Leadership in the AI era: curiosity over certainty
For CXOs and founders, this shift requires a change in mindset. Our value no longer comes from having the answers; it comes from asking the right questions. AI can offer options, but leadership decides the direction. Curiosity is now my most strategic skill. It drives experimentation, receptiveness to feedback, and the skill to analyze AI insights via the lens of purpose, experience, and people.
When I consider agility, I think beyond speed. True agility is about learning velocity, how quickly my organization and I can sense, interpret, and respond. The companies I believe will thrive in the next decade are those where inquisitiveness is institutionalized and where teams are rewarded for learning loops, not just launch speed.

What’s next: experiment smarter, build smarter
In 2026 and beyond, telecom and digital enterprises will operate as learning ecosystems, combining human insight, customer feedback, and AI intelligence in near real time. Competitive advantage will come from learning effectively from each experiment, not simply conducting more experiments.

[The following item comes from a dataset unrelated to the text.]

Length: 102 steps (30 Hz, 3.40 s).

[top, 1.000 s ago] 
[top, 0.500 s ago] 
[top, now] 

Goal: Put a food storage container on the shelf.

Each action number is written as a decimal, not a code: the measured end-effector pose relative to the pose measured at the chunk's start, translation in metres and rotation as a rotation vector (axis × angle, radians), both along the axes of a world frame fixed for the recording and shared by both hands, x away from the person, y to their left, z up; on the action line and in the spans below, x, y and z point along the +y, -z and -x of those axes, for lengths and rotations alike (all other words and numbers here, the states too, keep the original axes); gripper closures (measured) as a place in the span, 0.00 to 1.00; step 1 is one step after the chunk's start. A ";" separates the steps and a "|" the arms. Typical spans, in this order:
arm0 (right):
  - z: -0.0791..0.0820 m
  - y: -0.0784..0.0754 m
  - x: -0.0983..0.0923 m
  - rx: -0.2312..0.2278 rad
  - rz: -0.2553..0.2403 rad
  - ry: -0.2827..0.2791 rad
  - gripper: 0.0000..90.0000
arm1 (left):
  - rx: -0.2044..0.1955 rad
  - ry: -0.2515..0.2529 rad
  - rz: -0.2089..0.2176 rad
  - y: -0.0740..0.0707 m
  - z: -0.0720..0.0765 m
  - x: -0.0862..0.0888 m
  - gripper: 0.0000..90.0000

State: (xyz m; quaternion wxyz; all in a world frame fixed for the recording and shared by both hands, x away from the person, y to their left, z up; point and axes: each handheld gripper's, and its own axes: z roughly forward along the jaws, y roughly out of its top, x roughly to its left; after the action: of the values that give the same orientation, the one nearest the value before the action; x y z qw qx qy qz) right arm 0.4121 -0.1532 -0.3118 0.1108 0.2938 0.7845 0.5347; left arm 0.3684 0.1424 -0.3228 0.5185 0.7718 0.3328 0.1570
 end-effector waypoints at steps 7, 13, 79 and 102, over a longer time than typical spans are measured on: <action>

Imagine product testing that doesn’t just capture results, but constantly improves the hypothesis. Imagine network planning that adapts alongside customer behavior, not just traffic patterns. Imagine AI copilots that accelerate decision making, not by replacing judgment, but by enhancing it.
That’s the future we’re hurtling toward, where invention is driven by faster learning cycles, not faster failure cycles. So, as a leader, I’ve stopped chasing “failures” as signs of courage. I use technology to close the gap between a mistake and a breakthrough.
If “fail fast” was the motto of the startup era, “learn fast” is the mantra for the intelligent era. AI enables us to anticipate, test, learn, and adapt before obstacles emerge. However, it remains our responsibility to determine how to use that foresight. As someone in the industry, I find that my biggest challenge isn’t technology, but mindset. I believe those who succeed in the next decade will balance the speed of AI with the value of experience.
Let’s make 2026 the year we learn fast!